An Arbroath museum has proved a summer mecca for families with ties to the famous Bell Rock lighthouse which sits off the coast of the Angus town.
More than two centuries after it was completed on the Inchcape rock the beacon, which retains its status as the world’s oldest sea-washed lighthouse, remains a major tourist draw alongside the prime role it has performed since 1810.
Its Signal Tower shore station, completed a few years later and with which it served in tandem, is a busy museum and staff there have been delighted by a hectic summer which has brought memorabilia and visits by members of families with direct links to the Bell Rock.
They have included Brenda and Victoria Thacker from Florida, who are distant relatives of Bell Rock engineer Robert Stevenson.
Another poignant trip was made by the Ellsworth family, descendants of Hugh Rose, a stonemason from Aberdeenshire who was badly injured during construction of the lighthouse.
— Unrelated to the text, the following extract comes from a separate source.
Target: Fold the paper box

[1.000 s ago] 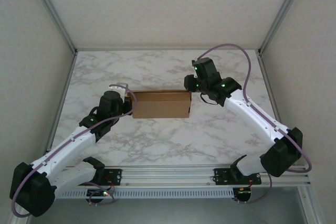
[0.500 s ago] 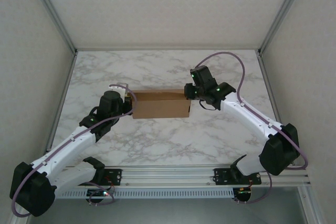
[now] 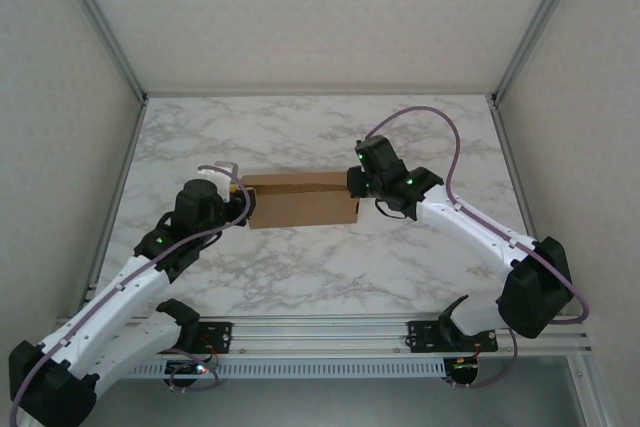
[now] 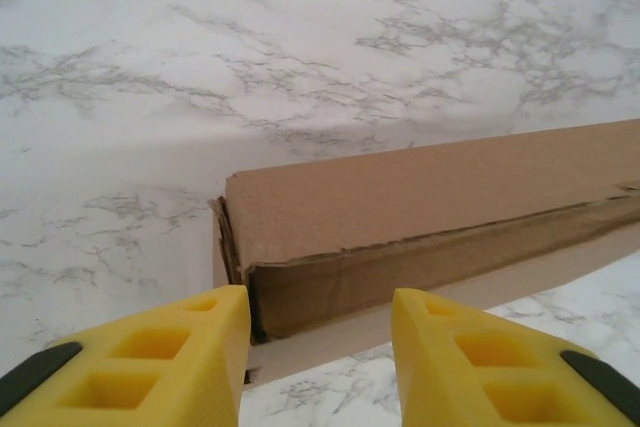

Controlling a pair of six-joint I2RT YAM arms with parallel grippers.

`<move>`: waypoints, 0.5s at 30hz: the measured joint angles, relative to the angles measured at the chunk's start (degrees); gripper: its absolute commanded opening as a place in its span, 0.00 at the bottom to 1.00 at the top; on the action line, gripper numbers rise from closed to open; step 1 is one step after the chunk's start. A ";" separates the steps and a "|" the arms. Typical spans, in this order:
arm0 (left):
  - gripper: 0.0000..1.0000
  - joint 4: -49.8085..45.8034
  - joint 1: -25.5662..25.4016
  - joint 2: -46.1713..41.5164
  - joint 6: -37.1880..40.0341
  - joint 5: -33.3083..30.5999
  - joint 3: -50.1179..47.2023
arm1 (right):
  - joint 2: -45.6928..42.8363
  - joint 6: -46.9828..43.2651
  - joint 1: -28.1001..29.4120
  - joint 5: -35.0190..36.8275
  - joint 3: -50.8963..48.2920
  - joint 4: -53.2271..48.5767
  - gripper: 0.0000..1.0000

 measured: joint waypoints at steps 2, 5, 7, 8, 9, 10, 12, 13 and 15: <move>0.40 -0.76 0.00 -0.61 -0.79 0.24 1.03 | 0.00 -0.02 0.07 0.33 -0.04 0.04 0.22; 0.43 -0.70 0.20 -1.42 -2.03 0.22 2.27 | -0.09 -0.02 0.26 0.57 -0.20 0.24 0.22; 0.45 -0.07 0.74 -1.18 -2.91 0.28 2.67 | -0.22 -0.02 0.31 0.63 -0.37 0.26 0.23; 0.46 0.33 1.33 -0.61 -3.26 0.66 2.78 | -0.26 -0.02 0.33 0.63 -0.37 0.26 0.24; 0.46 0.81 1.90 0.11 -3.58 1.01 2.86 | -0.26 -0.02 0.33 0.63 -0.37 0.26 0.24; 0.47 1.42 2.62 1.14 -4.09 1.33 2.89 | -0.26 -0.02 0.35 0.63 -0.37 0.24 0.24; 0.47 2.08 3.85 3.26 -4.94 2.03 2.89 | -0.26 -0.04 0.37 0.76 -0.37 0.24 0.24; 0.47 2.36 4.42 4.13 -5.38 2.47 2.89 | -0.26 -0.04 0.37 0.79 -0.37 0.24 0.24; 0.47 3.23 5.33 5.38 -6.16 3.06 2.78 | -0.26 -0.04 0.37 0.79 -0.37 0.22 0.24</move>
He survived the accident and lived to the age of 99.
Museum friend and Bell Rock enthusiast David Taylor, also brought a group of visitors from the Lighthouse Society in Finland, who stopped off at the Angus Alive attraction en route north to the Museum of Scottish Lighthouses in Fraserburgh.
Museum officer Kirsten Couper said the Signal Tower collection had also received generous and important donations during summer.
She said: “James Dustan, the great grandson of Bell Rock lighthouse keeper John Simpson visited the museum recently and donated a 19th century ceramic dish, marked with the Northern Lighthouse Board’s emblem and motto ‘In Salutem Omnium’ (For the Safety of All).
“It was part of an original dinner service used at the Bell Rock and would have been used to serve food during the Northern Lighthouse Board inspection visits.
“James’ great grandfather, John Simpson served on the Bell Rock for five years between 1932 and 1937.
“The dish is a welcome addition to the collection and will display nicely with the other surviving dinner set pieces.”
She added: “The Sinclair family from Ellon in Aberdeenshire visited recently to donate a wedding picture of Donald Allan Jolly Sinclair and Betty Tully taken in 1937.
“Donald or ‘Danny’ as he was known, spent several months on the Bell Rock in 1947.
“However, he found it a difficult station to work and due to poor weather could not always get home when he was off duty. He missed his young family and requested to leave the Bell Rock.”
“The building is interesting, however it is the people and the stories they share about their connections to the place that really brings the history to life and gives staff a fascinating insight,” added Kirsten.